## Data section:
====================

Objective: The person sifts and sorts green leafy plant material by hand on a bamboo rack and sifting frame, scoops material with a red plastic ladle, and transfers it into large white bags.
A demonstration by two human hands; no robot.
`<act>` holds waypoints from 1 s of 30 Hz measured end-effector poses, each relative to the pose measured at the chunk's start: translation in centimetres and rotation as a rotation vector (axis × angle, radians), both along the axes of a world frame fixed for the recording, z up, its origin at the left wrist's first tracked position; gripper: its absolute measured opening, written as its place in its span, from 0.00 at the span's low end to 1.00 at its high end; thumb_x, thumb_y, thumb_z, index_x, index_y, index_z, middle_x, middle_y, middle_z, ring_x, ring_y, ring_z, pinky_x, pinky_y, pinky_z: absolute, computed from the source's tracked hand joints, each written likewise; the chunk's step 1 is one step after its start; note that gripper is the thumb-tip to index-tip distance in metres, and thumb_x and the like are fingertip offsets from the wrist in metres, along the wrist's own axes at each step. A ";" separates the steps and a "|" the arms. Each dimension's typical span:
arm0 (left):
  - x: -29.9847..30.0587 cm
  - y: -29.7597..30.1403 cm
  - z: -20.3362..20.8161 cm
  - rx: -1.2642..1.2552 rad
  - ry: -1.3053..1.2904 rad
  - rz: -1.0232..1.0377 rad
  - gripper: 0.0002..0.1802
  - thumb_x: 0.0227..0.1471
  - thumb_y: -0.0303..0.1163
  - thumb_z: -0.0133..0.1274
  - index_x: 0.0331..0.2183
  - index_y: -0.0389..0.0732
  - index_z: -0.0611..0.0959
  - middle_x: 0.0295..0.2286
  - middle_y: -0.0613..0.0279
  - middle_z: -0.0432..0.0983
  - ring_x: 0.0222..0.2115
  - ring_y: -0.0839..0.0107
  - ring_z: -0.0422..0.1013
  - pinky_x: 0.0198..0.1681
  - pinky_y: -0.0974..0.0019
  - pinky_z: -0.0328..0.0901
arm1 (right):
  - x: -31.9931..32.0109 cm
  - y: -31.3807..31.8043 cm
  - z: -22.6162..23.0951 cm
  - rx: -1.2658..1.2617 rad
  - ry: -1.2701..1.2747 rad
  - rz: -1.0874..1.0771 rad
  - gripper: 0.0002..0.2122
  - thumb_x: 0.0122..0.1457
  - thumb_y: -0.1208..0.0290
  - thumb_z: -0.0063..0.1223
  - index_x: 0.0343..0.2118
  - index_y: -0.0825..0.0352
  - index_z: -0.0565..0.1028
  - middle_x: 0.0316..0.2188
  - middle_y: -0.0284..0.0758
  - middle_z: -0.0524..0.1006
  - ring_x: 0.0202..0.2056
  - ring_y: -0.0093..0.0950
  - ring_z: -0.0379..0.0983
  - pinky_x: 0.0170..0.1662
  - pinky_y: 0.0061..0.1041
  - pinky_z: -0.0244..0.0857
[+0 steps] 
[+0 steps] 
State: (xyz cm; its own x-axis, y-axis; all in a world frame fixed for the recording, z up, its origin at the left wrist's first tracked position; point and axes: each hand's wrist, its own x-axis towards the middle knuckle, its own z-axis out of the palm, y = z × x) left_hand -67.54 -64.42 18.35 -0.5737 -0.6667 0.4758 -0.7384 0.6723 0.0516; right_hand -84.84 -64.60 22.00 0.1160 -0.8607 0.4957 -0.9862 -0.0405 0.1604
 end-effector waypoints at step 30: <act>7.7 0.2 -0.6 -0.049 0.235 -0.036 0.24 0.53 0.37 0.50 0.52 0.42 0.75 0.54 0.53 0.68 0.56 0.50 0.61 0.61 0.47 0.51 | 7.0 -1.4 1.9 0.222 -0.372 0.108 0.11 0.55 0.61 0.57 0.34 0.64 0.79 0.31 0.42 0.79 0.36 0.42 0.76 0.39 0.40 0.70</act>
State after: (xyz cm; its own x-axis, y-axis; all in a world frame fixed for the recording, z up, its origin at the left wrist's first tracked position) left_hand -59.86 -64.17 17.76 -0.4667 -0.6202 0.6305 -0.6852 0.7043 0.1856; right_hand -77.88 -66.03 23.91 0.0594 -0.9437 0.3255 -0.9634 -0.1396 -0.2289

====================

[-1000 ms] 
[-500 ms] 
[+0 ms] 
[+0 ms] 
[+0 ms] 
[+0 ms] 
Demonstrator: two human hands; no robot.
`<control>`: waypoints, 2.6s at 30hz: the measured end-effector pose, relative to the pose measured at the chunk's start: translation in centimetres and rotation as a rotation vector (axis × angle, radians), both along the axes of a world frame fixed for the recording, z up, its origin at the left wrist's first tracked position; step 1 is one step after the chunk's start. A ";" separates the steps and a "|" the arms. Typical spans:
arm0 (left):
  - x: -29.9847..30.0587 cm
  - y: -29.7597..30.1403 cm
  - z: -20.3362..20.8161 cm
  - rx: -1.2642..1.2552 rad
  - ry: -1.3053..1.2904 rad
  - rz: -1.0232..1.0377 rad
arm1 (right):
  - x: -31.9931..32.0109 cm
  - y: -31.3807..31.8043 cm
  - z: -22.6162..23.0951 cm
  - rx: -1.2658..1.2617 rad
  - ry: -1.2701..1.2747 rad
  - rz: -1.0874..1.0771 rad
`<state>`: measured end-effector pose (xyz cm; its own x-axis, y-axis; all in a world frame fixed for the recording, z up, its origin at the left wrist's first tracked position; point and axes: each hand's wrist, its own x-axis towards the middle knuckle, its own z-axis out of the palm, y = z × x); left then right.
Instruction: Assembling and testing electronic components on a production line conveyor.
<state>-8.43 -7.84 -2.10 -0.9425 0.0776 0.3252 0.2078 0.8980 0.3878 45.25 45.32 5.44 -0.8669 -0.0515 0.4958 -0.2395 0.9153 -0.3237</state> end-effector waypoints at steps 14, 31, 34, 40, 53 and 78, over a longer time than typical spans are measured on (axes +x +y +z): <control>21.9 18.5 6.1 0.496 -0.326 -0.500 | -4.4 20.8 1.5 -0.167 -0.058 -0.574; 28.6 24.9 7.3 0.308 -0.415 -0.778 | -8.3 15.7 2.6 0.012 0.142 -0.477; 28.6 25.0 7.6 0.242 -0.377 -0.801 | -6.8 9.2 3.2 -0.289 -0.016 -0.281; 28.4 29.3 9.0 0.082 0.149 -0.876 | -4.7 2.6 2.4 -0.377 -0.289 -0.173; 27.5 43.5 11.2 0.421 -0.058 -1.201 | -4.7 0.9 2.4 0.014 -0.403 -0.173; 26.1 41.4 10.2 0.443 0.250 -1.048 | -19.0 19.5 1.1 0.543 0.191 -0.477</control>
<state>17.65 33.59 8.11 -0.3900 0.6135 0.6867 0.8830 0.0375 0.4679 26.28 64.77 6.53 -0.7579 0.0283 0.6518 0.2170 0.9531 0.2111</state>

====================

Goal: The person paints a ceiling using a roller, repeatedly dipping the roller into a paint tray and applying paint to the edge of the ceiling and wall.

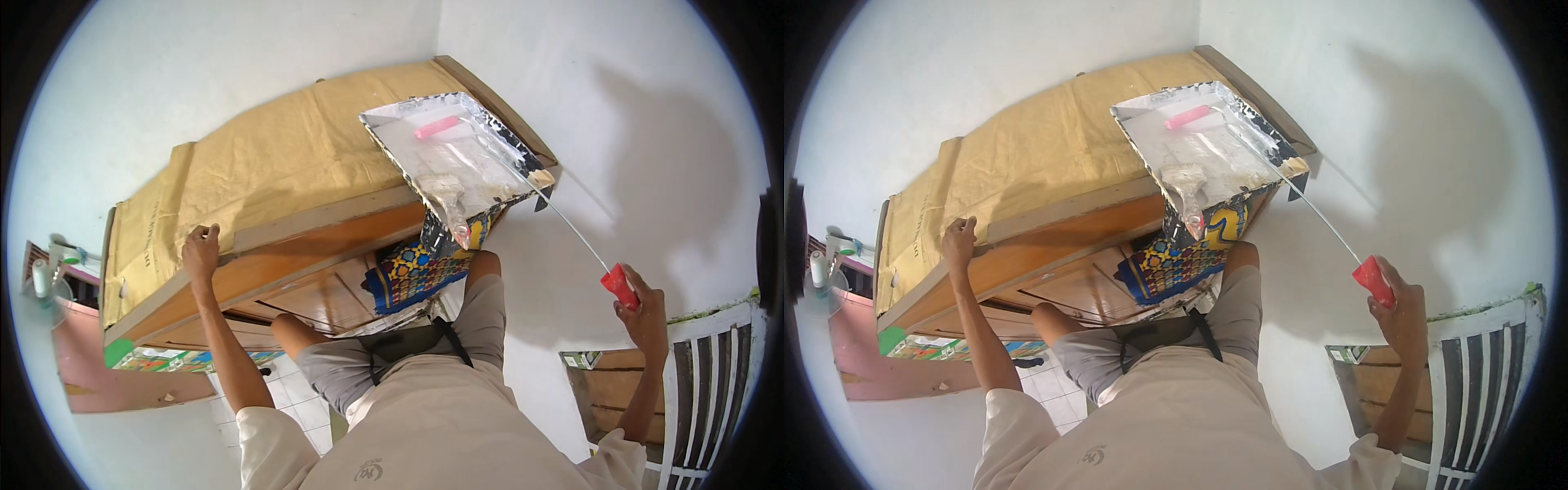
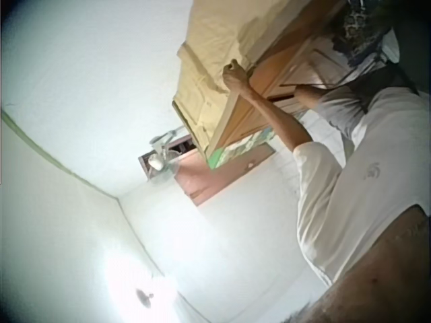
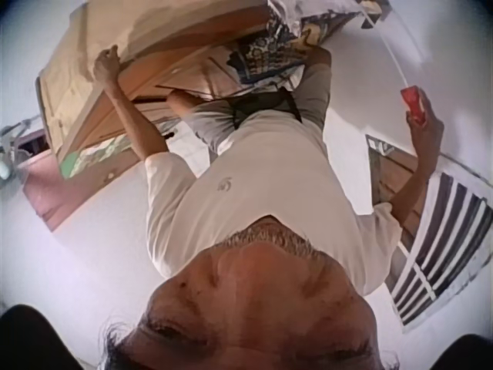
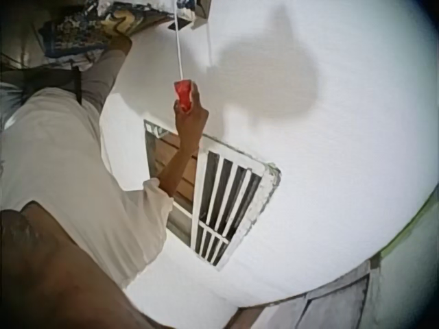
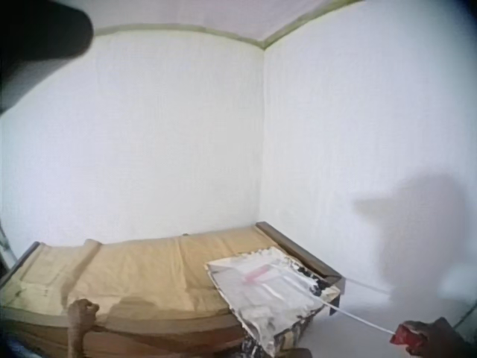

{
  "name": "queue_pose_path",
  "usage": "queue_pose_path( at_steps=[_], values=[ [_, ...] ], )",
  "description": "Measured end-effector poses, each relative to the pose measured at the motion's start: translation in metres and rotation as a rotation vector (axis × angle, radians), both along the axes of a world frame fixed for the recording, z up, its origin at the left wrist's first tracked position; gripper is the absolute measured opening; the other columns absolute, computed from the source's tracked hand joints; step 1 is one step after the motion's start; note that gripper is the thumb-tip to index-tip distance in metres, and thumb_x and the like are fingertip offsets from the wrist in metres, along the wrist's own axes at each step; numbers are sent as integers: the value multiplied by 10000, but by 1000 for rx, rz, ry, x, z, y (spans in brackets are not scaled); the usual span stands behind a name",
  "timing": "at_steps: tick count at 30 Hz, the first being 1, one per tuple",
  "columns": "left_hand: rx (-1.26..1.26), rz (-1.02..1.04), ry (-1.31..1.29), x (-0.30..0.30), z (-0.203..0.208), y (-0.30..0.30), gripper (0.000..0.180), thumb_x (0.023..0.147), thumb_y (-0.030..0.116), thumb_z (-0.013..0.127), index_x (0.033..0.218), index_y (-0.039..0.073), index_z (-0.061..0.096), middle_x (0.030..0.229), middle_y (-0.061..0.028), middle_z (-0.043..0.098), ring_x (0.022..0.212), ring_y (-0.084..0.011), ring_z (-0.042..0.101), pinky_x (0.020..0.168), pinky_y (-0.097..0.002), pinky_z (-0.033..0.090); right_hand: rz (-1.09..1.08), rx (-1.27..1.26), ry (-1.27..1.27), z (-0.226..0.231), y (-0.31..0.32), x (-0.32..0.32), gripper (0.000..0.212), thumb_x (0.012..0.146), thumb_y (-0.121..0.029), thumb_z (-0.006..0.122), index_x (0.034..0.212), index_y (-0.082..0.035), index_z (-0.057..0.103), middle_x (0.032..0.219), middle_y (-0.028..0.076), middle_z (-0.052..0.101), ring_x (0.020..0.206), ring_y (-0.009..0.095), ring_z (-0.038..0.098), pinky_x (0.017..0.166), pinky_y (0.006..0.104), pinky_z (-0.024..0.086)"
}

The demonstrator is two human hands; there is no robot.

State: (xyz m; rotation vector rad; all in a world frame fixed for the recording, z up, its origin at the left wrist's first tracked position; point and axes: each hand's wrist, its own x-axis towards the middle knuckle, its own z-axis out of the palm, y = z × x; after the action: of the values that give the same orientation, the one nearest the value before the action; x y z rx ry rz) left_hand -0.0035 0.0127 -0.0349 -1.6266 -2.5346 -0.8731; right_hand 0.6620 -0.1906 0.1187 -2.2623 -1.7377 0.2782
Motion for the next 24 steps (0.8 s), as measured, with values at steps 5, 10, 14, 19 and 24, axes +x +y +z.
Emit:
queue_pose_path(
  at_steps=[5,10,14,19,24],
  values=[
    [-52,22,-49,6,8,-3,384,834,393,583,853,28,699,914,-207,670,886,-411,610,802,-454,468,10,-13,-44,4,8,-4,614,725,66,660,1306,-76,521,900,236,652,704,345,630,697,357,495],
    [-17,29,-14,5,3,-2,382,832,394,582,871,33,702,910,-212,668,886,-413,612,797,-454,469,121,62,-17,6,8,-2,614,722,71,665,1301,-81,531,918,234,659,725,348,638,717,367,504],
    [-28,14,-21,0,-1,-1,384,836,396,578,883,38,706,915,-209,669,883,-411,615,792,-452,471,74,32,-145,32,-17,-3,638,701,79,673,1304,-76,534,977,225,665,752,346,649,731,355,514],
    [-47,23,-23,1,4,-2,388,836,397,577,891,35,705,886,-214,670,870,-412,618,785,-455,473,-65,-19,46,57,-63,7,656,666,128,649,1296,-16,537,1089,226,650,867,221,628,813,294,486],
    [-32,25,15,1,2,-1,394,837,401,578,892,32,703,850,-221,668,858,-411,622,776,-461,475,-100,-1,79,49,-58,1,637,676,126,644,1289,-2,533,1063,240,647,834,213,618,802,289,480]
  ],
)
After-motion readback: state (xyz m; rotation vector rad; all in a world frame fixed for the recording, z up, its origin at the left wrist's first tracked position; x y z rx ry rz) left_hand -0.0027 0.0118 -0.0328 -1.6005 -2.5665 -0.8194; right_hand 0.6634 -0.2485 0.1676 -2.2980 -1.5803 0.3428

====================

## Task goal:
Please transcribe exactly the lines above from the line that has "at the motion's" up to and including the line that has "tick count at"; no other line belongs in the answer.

## Answer space:
  "description": "Measured end-effector poses, each relative to the pose measured at the motion's start: translation in metres and rotation as a rotation vector (axis × angle, radians), both along the axes of a world frame fixed for the recording, z up, its origin at the left wrist's first tracked position; gripper is the absolute measured opening; the other columns absolute, computed from the source's tracked hand joints; step 1 is one step after the motion's start; note that gripper is the thumb-tip to index-tip distance in metres, and thumb_x and the like are fingertip offsets from the wrist in metres, along the wrist's own axes at each step; numbers are sent as integers: the value multiplied by 10000, but by 1000 for rx, rz, ry, x, z, y (spans in brackets are not scaled); the usual span stands behind a name",
  "timing": "at_steps: tick count at 30 Hz, the first being 1, one per tuple",

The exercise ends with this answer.